Directions for this task
Restate word for word every line from the one containing "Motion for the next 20" to the last line of the records below.
*** Given records Section Begins ***
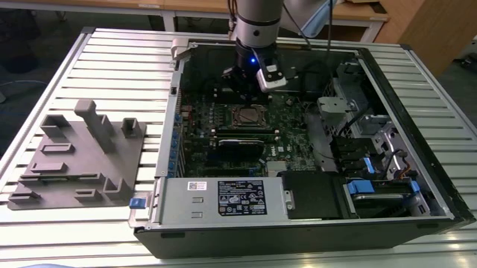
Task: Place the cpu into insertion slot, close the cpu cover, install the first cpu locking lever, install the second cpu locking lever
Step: 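Install the first cpu locking lever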
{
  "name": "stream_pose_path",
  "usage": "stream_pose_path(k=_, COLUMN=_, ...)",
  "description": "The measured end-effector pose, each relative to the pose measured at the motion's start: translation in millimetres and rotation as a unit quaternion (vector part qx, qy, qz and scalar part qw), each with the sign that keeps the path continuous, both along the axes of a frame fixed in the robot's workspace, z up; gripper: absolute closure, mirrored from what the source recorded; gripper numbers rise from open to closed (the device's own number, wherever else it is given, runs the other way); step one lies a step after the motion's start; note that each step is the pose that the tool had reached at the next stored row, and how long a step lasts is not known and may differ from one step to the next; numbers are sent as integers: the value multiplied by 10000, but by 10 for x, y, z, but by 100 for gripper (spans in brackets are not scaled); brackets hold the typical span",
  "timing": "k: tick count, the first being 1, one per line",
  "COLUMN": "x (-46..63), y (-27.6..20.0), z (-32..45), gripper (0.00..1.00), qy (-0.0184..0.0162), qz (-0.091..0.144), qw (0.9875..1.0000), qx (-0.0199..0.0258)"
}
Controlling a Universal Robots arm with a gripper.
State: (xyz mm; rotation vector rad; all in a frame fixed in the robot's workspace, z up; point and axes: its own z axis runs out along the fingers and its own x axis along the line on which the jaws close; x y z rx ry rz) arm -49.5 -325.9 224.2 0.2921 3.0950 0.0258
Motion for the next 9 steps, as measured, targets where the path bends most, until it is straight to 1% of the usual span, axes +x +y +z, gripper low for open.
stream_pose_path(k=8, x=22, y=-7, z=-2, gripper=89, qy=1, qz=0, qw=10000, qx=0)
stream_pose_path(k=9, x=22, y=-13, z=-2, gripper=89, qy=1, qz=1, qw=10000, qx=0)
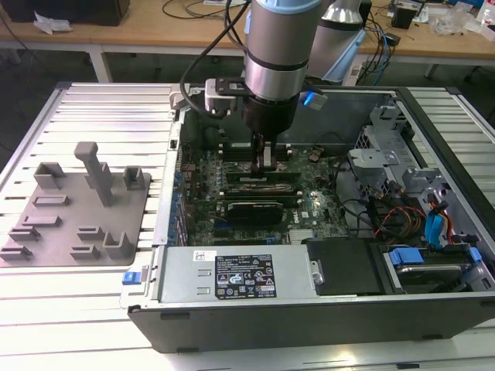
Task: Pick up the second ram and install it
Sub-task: 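Insert the second ram into the second slot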
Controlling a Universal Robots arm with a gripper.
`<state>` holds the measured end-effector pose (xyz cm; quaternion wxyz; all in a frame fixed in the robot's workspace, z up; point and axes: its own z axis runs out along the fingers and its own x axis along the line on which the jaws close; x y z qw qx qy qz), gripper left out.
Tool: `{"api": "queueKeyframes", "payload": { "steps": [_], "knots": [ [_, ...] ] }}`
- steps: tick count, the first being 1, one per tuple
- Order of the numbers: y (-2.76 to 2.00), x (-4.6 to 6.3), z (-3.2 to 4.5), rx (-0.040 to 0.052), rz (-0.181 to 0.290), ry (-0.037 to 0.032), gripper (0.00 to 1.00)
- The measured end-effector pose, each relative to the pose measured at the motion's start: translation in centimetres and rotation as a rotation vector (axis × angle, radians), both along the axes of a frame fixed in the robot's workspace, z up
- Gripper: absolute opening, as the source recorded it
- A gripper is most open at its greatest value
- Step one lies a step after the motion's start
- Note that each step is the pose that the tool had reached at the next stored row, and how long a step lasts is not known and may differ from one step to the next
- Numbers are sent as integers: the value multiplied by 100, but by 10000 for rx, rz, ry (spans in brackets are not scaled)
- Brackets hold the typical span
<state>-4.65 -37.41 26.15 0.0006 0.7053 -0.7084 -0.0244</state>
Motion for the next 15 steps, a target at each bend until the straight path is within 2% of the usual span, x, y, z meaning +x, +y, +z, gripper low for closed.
{"api": "queueKeyframes", "payload": {
  "steps": [9,15],
  "knots": [
    [0,0,-32,0,0,0,9],
    [-7,-1,-91,0,-2,0,9]
  ]
}}
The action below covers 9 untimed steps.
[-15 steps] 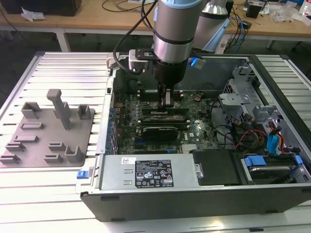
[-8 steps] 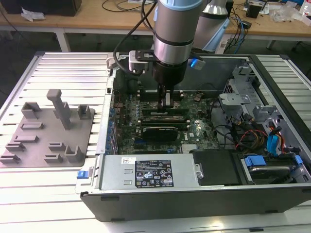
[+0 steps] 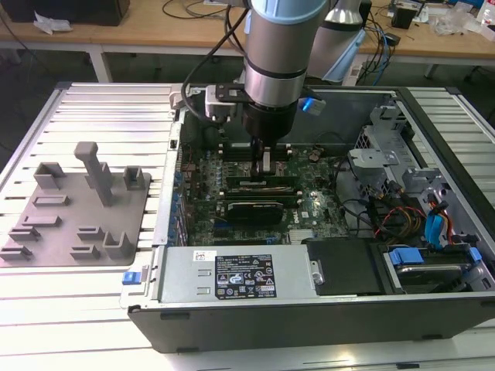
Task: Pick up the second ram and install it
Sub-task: 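Insert the second ram into the second slot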
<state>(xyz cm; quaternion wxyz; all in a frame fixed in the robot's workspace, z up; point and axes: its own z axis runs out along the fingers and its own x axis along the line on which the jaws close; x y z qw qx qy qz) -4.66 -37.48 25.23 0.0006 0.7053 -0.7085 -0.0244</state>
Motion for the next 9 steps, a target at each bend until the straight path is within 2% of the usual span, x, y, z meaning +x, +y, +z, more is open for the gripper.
{"api": "queueKeyframes", "payload": {
  "steps": [4,9],
  "knots": [
    [-31,0,-17,1,1,-1,9],
    [-33,1,-80,-1,2,0,9]
  ]
}}
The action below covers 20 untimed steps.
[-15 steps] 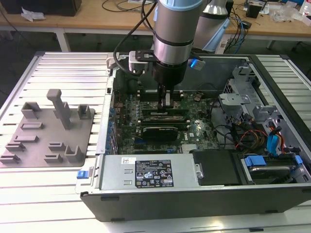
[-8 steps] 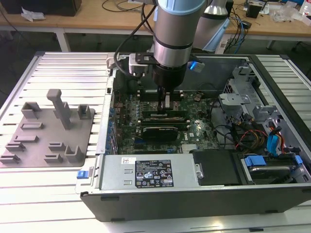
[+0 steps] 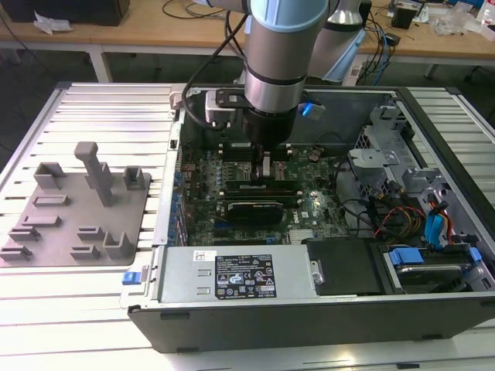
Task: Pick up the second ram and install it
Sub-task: 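Insert the second ram into the second slot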
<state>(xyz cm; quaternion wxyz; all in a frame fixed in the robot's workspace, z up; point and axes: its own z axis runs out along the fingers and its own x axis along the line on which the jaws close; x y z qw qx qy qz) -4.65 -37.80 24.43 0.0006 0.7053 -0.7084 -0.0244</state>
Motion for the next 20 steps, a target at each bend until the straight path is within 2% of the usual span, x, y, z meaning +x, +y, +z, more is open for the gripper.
{"api": "queueKeyframes", "payload": {
  "steps": [4,20],
  "knots": [
    [-4,0,-47,-1,-1,0,9],
    [-8,0,-66,-1,-1,0,9]
  ]
}}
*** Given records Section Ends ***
Response to this task
Motion for the next 20 steps, a target at each bend until the straight path is within 2% of the usual span, x, y, z meaning +x, +y, +z, more is open for the gripper.
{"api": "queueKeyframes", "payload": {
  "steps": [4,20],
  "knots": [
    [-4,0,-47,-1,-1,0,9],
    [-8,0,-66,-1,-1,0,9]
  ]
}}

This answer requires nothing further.